19 Aristotle states the dimensions of the problem in this way:
For if every affirmation or negation is true or false [Principle of Excluded Middle] it is necessary for everything either to be the case or not to be the case. For if one person says that something will be and another denies this same thing, it is clearly necessary for one of them to be saying what is true -- if every affirmative is true or false [Principle of Bivalence]; for both will not be the case together under such circumstances. ... it follows that nothing is or is happening, or will be or will not be, by chance or as chance has it, but everything of necessity and not as chance has it (since either he who says or he who denies is saying what is true.)[30]
The argument of Chap. 9 shows that what follows from the assumption that one of opposites must
be true and the other false is untenable because impossible. Then (at 19a23) Aristotle proceeds
most directly to express the distinctions required to state the truth of the matter.
20 There are different grades of
contingency that are threatened if opposed propositions about future
singular things must be one true and one false, and a different analysis is appropriate to each of
them. As long as something will be in the future, it will be there in one way or another in its cause,
determinately in some cases and therefore necessarily (`Socrates will die'), as an inclination in
other cases but such that the cause could be impeded (`Socrates will be executed tomorrow'), lastly
as a potency purely (`The cat will catch the mouse.') [31] For our purposes the second and third
cases yield different and perhaps unexpected results.
21 When two opposed propositions speak of future contingencies, as in Aristotle's example "There will be a sea-battle tomorrow", "There won't be a sea-battle tomorrow", even if there is a strong inclination toward the former -- the ships on both sides assembled, the conflict between the warring parties extreme, the weather propitious, Aristotle insists that we must reject the conclusion that either he who says there will be such a battle speaks truly or he who says there won't be speaks truly. There is nothing determinate to make one or other of those pronouncements true.[32] But if neither proposition is true, then this proposition is also not true (given that it says one of the disjuncts is true):
(1) `Either the sea-battle will take place tomorrow or the sea-battle won't ...[33]
Because it is impossible for the same thing to be and not to be at the same time, what is true is necessarily true when it is true, but not before it is true.[34] But, adds Aristotle, "it is not possible to say neither is true; that is, to say that a thing neither will take place nor will not take place." (18b17) Thus, this proposition is not acceptable:
(2) `The sea-battle neither will take place nor will not take place.'
That proposition also illicitly says something determinate -- it asserts that both disjuncts are false.

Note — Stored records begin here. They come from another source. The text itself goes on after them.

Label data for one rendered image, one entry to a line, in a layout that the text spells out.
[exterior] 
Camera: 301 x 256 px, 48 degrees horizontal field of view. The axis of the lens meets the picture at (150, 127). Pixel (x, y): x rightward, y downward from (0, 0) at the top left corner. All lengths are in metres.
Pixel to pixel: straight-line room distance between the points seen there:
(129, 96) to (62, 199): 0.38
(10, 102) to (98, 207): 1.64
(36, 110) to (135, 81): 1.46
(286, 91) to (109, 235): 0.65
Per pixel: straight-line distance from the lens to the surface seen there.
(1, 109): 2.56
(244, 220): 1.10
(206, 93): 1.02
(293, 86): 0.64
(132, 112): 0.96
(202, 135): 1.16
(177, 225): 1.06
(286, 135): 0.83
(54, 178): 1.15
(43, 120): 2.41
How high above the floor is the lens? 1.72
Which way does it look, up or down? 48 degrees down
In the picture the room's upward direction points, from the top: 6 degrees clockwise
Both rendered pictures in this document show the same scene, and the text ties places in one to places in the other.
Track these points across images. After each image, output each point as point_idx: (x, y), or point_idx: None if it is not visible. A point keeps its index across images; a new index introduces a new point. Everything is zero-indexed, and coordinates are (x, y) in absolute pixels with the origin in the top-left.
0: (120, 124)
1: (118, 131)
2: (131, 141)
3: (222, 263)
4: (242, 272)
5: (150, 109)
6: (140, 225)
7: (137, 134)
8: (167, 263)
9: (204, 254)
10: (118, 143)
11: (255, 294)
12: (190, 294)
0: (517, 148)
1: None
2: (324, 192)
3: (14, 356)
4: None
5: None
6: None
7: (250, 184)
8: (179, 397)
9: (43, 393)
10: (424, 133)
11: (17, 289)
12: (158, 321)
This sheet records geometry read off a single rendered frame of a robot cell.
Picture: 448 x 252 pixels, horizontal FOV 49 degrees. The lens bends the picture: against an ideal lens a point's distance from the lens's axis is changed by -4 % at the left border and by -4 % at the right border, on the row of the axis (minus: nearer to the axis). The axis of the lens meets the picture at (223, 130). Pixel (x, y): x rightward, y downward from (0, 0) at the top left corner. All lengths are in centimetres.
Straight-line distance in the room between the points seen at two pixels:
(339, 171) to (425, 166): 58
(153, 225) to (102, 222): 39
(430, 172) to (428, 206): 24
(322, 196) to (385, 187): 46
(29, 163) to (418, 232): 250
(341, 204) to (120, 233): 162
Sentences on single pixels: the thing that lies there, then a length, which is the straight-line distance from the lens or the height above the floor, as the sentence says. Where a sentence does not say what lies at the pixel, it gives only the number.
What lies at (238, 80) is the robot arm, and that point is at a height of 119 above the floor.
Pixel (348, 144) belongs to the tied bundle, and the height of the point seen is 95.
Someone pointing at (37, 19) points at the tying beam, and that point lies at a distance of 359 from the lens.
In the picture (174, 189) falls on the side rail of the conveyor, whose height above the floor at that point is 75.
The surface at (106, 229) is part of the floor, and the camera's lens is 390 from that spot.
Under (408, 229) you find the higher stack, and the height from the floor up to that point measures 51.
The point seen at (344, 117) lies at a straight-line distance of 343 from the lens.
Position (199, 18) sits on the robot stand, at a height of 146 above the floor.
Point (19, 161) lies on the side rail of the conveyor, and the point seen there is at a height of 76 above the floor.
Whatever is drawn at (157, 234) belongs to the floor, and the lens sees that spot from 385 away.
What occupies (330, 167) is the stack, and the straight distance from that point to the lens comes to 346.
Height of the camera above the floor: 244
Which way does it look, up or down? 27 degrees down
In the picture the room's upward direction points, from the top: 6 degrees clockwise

22 Is there a proper assertion falling under the Principle of Excluded Middle in this case? Clearly (pv-p) won't do, for it asserts the truth of one of the disjuncts and would thus fall under the same objections as (1). One could say, with Aristotle:
Clearly then it is not necessary that of every affirmative and opposite negation one should be true and the other false. For what holds for things that are does not hold for things that are not but may possibly be or not be; with these it is as we have said. (19a39) [35]
and that is as explicit a denial of the Principle of Excluded Middle, at least as given in Classical logic, as one could find. Furthermore, it should be clear that Aristotle is here denying the truth or falsity of
(3) The sea-battle will take place tomorrow.
(4) The sea-battle won't take place tomorrow.
Thus, in the argument of Chap. 9, it
must be said that propositions are not always true or false, a
denial of the universal applicability of the Principle of Bivalence.
23 It is therefore not a little strange to read Kneale's analysis of Chap. 9: he says that what Aristotle is apparently doing is questioning the Principle of Bivalence while accepting the Principle of Excluded Middle. Interpolating Aristotle's words, Kneale concludes:
For while he asserts that `everything must either be or not be, or about to be or not be [19a27-30], he also says `It is not necessary that of every affirmation and denial of opposed statements one should be true and the other false. For in the case of that which exists potentially but not actually the rule which applies to that which exists actually does not hold good.'[19a39-b4]. This appears to mean that the disjunction of a statement and its negation can be true without either the original statement of its negation being true. In other words, Aristotle is trying to assert the Law of Excluded Middle while denying the Principle of Bivalence. We have already seen this is a mistake..[36]
24 The Principle of Excluded Middle that
Kneale thinks Aristotle is asserting is the notorious (pv-p)
of Classical logic. But Aristotle is questioning both Bivalence and Excluded Middle as the
argument above has shown, though neither in the form (pv-p), to which Kneale reduces both in his
argument. In trying to understand these passages Kneale is an unwitting slave to an inappropriate
principle . His "solution" (that Aristotle should recognize that the sentence `There will be a
sea-battle tomorrow' expresses the same proposition as the sentence `There is a sea-battle' uttered
tomorrow) shows that he interprets each from the simplistic principle (pv-p) of Classical logic, a
principle completely inadequate to the discussion, and missing Aristotle's difficulties entirely.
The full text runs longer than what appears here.